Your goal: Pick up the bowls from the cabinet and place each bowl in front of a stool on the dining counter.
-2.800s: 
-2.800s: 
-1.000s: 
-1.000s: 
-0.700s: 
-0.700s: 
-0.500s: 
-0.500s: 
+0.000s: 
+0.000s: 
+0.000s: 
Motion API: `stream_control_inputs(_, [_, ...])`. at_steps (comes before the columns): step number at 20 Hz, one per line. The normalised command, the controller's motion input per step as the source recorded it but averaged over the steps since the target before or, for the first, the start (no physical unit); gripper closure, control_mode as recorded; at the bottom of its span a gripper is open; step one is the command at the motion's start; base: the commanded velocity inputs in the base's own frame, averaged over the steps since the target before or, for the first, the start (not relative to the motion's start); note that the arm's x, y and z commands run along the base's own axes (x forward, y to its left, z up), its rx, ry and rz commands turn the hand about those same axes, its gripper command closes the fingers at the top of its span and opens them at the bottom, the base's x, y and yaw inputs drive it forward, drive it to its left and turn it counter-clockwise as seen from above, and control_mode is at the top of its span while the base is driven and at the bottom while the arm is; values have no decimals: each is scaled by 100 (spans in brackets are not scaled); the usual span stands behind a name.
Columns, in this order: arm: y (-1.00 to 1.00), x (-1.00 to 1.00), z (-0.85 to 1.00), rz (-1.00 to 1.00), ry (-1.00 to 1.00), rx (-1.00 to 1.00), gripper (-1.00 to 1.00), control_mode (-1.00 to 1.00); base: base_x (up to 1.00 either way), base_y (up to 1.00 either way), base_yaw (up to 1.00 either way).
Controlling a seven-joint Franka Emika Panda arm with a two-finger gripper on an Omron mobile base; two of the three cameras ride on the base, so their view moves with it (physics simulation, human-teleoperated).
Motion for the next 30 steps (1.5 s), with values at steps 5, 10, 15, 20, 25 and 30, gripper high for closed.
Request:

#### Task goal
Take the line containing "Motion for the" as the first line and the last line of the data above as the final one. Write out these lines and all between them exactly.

#### Exercise response
Motion for the next 30 steps (1.5 s), with values at steps 5, 10, 15, 20, 25 and 30, gripper high for closed.
Request:

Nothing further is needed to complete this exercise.